Outre leurs œuvres, les propositions de Lena Amuat & Zoë Meyer à la Galerie Marine Veilleux incluent des étagères, la couleur du mur qui les porte prolongée par leurs ombres portées au sol. L’hexagone de ces dispositifs crée une sorte de barrière naturelle, une haie, pareille à celles qui autrefois bordaient les vergers d’Ille-et-Vilaine où l’on faisait paitre des moutons à l’hiver afin qu’ils laissent place propre derrière eux et que puissent zébrer l’espace mental de ces quelques ares les branches nues des pommiers taillés bas.

Dessins et photos y sont déposés comme le seraient les divers objets qu’ils représentent. On y trouve, le tirage magenta d’une tour de Babel composée de cartons empilés, une collection de toupies ou de coquetiers, une sculpture en fil de fer, des polygones, l’un régulier, l’autre pas, une main, des atomes, un visage sculpté, et un sablier.

Toutes ces formes ont en commun avec les pommiers d’être si répandues et si courantes dans l’imaginaire qu’elles s’en trouvent protégées par les trop nombreuses tentatives d’en percer les mystères. Elles n’attirent pas la curiosité. Leur raison d’être est à chercher dans leur invariance, leur présence sans drame qu’entretiennent annuellement les ovidés, broyant les feuilles mortes et les parasites qui s’y reproduisent.

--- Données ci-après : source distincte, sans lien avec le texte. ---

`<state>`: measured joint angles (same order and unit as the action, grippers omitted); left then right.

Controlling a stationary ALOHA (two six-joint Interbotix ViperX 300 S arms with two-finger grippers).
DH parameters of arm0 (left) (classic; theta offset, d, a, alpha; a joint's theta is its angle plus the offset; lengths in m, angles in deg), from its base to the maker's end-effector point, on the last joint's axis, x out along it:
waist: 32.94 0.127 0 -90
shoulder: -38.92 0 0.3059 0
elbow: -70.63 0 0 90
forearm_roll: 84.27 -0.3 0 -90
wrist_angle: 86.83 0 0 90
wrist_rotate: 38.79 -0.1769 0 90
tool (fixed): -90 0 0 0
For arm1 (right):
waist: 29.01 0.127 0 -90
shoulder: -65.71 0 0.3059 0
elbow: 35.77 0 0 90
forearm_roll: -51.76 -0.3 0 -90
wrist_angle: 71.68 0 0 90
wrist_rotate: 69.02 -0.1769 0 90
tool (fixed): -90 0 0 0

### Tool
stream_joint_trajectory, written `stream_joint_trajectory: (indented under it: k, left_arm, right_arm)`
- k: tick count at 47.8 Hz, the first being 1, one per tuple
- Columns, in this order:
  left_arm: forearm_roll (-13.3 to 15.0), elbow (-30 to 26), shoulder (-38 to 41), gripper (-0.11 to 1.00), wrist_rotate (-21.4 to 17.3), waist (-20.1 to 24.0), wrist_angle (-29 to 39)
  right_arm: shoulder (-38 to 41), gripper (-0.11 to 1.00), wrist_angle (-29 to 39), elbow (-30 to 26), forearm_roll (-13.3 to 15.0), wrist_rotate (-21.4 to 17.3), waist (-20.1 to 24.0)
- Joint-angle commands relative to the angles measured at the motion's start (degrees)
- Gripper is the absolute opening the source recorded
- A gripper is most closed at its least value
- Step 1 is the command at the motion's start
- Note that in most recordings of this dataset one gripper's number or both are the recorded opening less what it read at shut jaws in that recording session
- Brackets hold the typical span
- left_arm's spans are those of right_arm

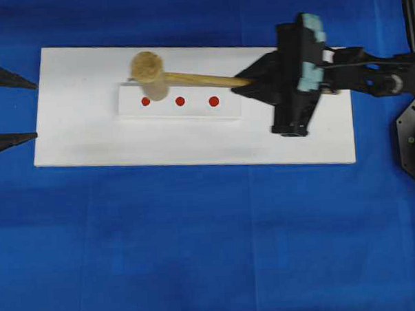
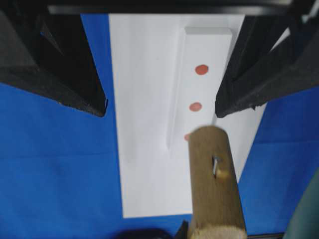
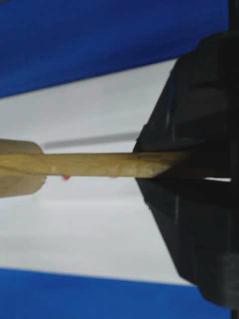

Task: Hit the mark with a hammer.
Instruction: 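Lower the mallet head onto the red dots with the right gripper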

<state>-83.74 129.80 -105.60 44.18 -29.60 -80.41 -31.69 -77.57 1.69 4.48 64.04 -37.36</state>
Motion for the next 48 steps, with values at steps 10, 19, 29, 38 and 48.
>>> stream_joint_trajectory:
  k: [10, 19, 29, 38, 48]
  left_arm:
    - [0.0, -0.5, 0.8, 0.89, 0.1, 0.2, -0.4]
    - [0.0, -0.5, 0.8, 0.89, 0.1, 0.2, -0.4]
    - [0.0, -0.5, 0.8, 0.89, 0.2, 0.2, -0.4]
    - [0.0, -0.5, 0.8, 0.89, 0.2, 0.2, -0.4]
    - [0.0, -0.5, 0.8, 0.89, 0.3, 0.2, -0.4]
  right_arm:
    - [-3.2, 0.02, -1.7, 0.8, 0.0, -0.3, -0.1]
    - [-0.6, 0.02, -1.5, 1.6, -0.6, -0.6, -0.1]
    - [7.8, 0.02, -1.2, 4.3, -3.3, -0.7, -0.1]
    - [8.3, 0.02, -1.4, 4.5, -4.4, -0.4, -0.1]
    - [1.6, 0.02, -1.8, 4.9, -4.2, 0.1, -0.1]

Le mystère se trouve plus au fond de la galerie. Dans la dernière cave ouverte au publique est projetée la vidéo d’une sphère noire d’où émane par vagues et plis successifs une lumière d’Éclipse solaire bleutée. Passé le rideau, derrière les astres et leur figuration, la même scène se rejoue sur le mur au travers du tissu. L’ondulation y est plus marquée. La sensation enveloppe tout l’espace par son dédoublement se refermant sur elle-même, et anéantissant l’horizon stratosphérique qui caractérisait le rapport à la première image. Désormais à l’abri d’une moustiquaire, moite et cachée sous la lune écrasante qui s’est abattue sur nos rêves, la nuit a pris la forme d’une malle de voyage ne laissant filtrer qu’une ligne blanche et circulaire se balançant au bruit mécanique d’Hundi, l’horloge chien-chien dont la queue et la langue font contrepoids.